Necrose regulada (necroptose): é uma forma de morte celular que tem características tanto de necrose como de
apoptose: tem aspecto morfológico de necrose, mas não se associa a ativação de caspases e pode ser bloqueada por
fármacos ou por inibição gênica. Necroptose ocorre em situações fisiológicas ou patológicas; nestas, em
esteato-hepatites, pancreatite aguda e doenças neurodegenerativas. A lesão é encontrada em certas infecções virais,
por ativação de receptores com domínio da morte (família TNFR), após agressão por radicais livres, substâncias tóxicas,
hipóxia ou por sobrecarga de Ca++. Necroptose pode ser induzida ainda por vias que ativam a ciclofilina D, proteína que
atua na formação de poro de permeabilidade mitocondrial que leva a necrose (essa necrose pode ser inibida por
fármacos, como a ciclofilina A, que inibem a ciclofilina D). Necroptose associa-se também a ativação de receptores com
domínio de morte, mas sem ativar caspases.

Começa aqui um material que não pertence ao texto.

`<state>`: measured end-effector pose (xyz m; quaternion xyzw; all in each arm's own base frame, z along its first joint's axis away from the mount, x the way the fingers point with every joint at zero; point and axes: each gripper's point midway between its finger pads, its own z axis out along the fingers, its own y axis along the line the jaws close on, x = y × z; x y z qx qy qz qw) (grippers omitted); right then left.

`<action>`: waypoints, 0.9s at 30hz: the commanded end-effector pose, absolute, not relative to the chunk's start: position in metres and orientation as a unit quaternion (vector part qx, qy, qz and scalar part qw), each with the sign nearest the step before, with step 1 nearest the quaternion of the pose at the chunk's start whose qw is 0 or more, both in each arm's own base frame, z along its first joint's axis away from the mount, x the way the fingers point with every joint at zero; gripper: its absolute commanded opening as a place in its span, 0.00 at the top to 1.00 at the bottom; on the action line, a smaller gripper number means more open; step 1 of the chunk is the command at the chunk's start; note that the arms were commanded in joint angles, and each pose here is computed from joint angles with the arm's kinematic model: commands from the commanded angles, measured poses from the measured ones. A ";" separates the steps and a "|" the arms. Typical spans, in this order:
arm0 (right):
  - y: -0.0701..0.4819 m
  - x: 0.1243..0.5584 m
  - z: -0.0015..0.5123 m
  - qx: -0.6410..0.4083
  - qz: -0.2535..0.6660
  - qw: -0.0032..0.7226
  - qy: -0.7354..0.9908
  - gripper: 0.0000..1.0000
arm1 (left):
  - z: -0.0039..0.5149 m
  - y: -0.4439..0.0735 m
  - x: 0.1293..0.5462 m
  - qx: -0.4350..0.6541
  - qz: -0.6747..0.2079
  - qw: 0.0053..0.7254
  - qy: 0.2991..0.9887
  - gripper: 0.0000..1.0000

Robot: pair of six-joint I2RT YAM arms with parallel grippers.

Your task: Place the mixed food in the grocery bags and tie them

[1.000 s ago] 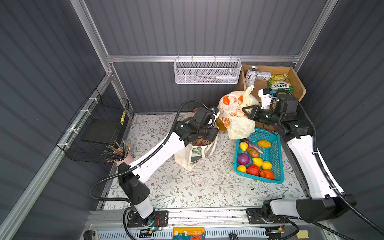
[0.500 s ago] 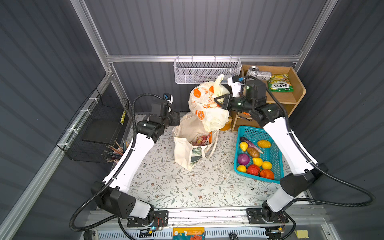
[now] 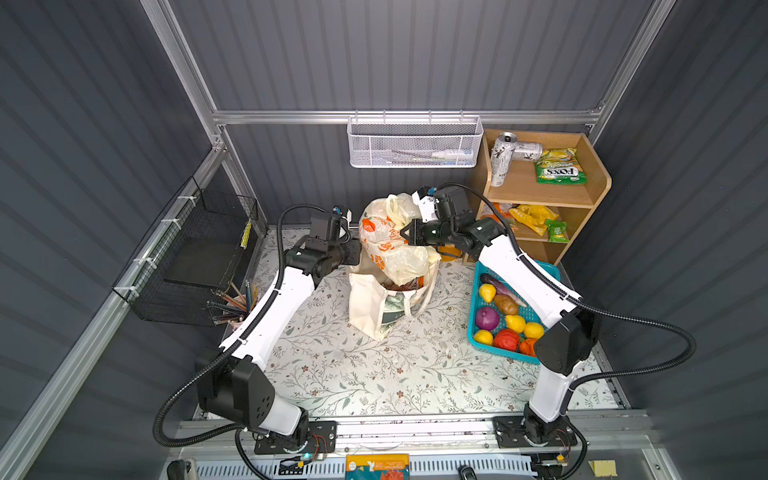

Autofagia: estudos in vitro mostram que células em autofagia podem morrer, sem ativar caspases e sem sofrer
autólise. Os aspectos morfológicos são diferentes da apoptose e da necrose, não havendo condensação nem
fragmentação da cromatina. Autofagia é encontrada em neurônios e pode associar-se à progressão de doenças
neurodegenerativas.
Piroptose: é a morte celular inicialmente descrita em macrófagos infectados com salmonelas, mas encontrada
também em infecções por diferentes bactérias. Caracteriza-se por vacuolização mitocondrial e do retículo
endoplasmático e formação de bolhas e rupturas na membrana citoplasmática. Piroptose associa-se à ativação da
caspase 1 por inflamassomos, embora os mecanismos de morte celular sejam pouco conhecidos.